§ **Task directions**: State how many lines of the listing below include the word "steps". Give only the number.

§ **Recorded data**:
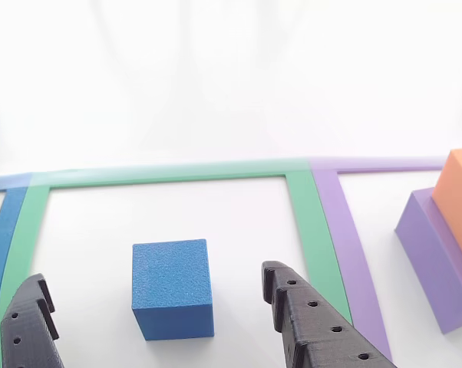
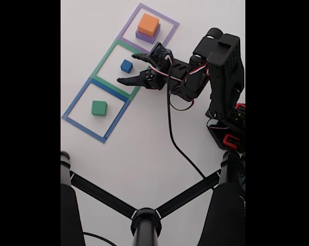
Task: Tower of hanoi
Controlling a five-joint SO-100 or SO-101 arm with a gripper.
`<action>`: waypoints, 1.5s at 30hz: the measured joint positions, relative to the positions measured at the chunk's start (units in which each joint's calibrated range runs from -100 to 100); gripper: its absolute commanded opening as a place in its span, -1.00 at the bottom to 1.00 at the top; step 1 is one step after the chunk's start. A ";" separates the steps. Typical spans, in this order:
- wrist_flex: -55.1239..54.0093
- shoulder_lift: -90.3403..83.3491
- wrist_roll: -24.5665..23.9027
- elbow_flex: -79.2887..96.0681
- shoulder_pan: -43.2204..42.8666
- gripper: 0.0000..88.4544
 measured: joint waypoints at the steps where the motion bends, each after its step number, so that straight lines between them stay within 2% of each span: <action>1: 0.00 0.51 0.00 -0.61 0.00 -0.34; 12: -2.09 4.56 0.00 -3.48 -0.08 -0.47; 33: -2.25 4.56 -0.39 -2.26 -2.46 -0.87; 45: -2.25 4.22 -0.20 -0.87 -2.37 -0.92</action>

§ **Solution below**: 2